▸ **Exercise directions**
From the line with "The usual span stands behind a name" through the final line of the entries below, write out each line exactly and nothing else.
----
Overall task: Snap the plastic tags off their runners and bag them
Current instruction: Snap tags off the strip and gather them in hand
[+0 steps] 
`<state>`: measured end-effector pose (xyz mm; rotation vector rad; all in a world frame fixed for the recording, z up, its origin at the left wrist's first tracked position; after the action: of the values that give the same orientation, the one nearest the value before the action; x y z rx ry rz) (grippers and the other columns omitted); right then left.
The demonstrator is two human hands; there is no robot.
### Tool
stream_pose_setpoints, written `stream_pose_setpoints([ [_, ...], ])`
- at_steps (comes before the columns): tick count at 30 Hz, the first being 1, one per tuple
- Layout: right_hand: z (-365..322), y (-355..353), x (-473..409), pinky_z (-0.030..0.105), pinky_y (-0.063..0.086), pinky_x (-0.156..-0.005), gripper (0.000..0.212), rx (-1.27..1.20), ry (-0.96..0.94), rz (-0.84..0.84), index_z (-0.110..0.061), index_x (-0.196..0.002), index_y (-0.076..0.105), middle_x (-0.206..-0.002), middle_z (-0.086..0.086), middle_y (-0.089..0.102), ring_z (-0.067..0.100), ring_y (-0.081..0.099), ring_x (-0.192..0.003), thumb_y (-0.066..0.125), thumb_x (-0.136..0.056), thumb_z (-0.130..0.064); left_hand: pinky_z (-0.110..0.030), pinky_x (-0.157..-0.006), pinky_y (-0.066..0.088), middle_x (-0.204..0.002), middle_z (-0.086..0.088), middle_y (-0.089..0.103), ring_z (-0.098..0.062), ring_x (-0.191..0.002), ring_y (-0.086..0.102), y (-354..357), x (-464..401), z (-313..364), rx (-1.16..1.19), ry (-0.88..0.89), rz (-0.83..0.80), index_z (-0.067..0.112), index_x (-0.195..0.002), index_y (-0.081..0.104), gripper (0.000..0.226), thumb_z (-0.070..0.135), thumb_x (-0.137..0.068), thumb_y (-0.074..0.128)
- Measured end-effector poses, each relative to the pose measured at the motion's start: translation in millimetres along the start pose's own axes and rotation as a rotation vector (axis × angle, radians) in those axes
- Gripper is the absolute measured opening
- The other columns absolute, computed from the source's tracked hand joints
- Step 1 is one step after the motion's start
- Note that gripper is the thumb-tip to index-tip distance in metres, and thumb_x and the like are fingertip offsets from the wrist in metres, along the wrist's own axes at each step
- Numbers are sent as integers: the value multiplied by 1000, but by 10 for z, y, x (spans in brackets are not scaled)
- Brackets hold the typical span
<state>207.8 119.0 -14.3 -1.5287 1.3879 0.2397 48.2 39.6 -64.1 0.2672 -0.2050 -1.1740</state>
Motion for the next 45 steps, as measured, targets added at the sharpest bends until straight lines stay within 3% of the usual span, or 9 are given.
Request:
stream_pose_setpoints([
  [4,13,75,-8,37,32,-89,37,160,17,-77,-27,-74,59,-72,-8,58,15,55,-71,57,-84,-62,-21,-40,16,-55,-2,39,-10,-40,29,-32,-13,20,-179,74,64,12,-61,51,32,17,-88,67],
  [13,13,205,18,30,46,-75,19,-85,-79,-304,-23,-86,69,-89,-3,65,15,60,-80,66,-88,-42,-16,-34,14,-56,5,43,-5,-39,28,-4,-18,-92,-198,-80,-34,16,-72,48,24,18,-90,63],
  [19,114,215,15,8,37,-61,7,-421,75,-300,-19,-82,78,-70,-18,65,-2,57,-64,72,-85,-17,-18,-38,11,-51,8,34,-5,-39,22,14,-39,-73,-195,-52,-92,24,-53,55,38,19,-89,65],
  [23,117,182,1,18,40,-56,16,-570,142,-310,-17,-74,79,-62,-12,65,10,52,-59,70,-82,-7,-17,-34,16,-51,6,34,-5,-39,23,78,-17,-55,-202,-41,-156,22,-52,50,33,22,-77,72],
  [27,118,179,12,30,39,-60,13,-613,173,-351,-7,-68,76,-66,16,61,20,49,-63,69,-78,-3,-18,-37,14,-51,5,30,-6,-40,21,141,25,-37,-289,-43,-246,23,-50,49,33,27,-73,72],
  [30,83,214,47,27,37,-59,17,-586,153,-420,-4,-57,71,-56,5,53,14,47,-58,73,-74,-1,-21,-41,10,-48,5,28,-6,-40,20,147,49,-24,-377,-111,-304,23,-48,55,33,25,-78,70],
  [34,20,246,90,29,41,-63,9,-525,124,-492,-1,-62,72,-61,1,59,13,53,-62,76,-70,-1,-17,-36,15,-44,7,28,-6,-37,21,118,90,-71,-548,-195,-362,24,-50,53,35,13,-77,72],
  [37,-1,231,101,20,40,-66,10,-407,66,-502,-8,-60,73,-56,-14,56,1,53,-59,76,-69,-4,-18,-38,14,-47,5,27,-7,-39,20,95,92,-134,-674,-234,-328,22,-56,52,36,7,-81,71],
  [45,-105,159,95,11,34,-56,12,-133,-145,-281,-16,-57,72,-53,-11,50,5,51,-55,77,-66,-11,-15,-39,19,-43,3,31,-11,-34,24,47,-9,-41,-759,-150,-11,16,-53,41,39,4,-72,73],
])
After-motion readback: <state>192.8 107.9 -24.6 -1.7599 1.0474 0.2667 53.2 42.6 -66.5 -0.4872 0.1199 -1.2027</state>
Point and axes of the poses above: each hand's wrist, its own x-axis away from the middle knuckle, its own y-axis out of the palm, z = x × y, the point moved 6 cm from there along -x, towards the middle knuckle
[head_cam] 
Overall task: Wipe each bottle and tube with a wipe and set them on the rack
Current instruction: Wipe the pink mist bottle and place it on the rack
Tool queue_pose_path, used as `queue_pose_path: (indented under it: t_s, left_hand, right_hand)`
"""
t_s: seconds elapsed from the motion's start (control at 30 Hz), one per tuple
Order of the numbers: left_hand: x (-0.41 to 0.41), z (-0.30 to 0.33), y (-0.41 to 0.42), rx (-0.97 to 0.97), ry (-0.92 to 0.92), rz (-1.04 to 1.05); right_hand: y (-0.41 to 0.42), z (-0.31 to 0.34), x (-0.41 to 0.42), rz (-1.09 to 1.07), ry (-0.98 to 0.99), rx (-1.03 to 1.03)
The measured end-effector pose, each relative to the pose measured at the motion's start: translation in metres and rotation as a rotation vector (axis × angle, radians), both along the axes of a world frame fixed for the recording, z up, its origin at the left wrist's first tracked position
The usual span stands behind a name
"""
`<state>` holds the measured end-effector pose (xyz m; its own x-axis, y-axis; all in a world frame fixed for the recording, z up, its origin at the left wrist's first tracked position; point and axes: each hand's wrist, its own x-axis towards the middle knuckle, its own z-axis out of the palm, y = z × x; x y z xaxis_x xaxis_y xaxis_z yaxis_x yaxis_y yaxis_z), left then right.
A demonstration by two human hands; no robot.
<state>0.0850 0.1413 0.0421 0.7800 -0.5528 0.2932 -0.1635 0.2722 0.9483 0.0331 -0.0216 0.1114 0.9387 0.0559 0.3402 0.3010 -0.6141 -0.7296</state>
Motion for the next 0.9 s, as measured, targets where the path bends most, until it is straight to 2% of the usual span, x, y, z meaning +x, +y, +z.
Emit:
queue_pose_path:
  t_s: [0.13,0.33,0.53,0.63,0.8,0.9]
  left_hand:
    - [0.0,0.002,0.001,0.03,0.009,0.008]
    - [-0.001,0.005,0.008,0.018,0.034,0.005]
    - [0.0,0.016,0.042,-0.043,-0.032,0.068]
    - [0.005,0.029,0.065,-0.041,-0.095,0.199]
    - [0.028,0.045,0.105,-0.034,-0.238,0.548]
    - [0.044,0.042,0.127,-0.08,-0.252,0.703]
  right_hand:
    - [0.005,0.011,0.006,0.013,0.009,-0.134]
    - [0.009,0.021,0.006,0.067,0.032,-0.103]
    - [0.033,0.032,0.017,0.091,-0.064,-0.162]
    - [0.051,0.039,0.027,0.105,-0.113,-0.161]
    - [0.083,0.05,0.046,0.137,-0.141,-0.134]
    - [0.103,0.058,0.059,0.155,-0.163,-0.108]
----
▸ **Written solution**
The usual span stands behind a name
"""
`<state>` holds the measured end-effector pose (xyz m; its own x-axis, y-axis; all in a world frame fixed for the recording, z up, its origin at the left wrist's first tracked position; point and axes: each hand's wrist, its own x-axis towards the middle knuckle, its own z-axis out of the palm, y = z × x; x y z xaxis_x xaxis_y xaxis_z yaxis_x yaxis_y yaxis_z), left then right.
A demonstration by two human hands; no robot.
<state>0.0850 0.1413 0.0421 0.7800 -0.5528 0.2932 -0.1635 0.2722 0.9483 0.0331 -0.0216 0.1114 0.9387 0.0559 0.3402 0.3010 -0.6141 -0.7296</state>
Motion for the next 0.9 s, as measured, targets where the path bends most, until it is straight to 2% of the usual span, x, y, z meaning +x, +y, +z.
Emit:
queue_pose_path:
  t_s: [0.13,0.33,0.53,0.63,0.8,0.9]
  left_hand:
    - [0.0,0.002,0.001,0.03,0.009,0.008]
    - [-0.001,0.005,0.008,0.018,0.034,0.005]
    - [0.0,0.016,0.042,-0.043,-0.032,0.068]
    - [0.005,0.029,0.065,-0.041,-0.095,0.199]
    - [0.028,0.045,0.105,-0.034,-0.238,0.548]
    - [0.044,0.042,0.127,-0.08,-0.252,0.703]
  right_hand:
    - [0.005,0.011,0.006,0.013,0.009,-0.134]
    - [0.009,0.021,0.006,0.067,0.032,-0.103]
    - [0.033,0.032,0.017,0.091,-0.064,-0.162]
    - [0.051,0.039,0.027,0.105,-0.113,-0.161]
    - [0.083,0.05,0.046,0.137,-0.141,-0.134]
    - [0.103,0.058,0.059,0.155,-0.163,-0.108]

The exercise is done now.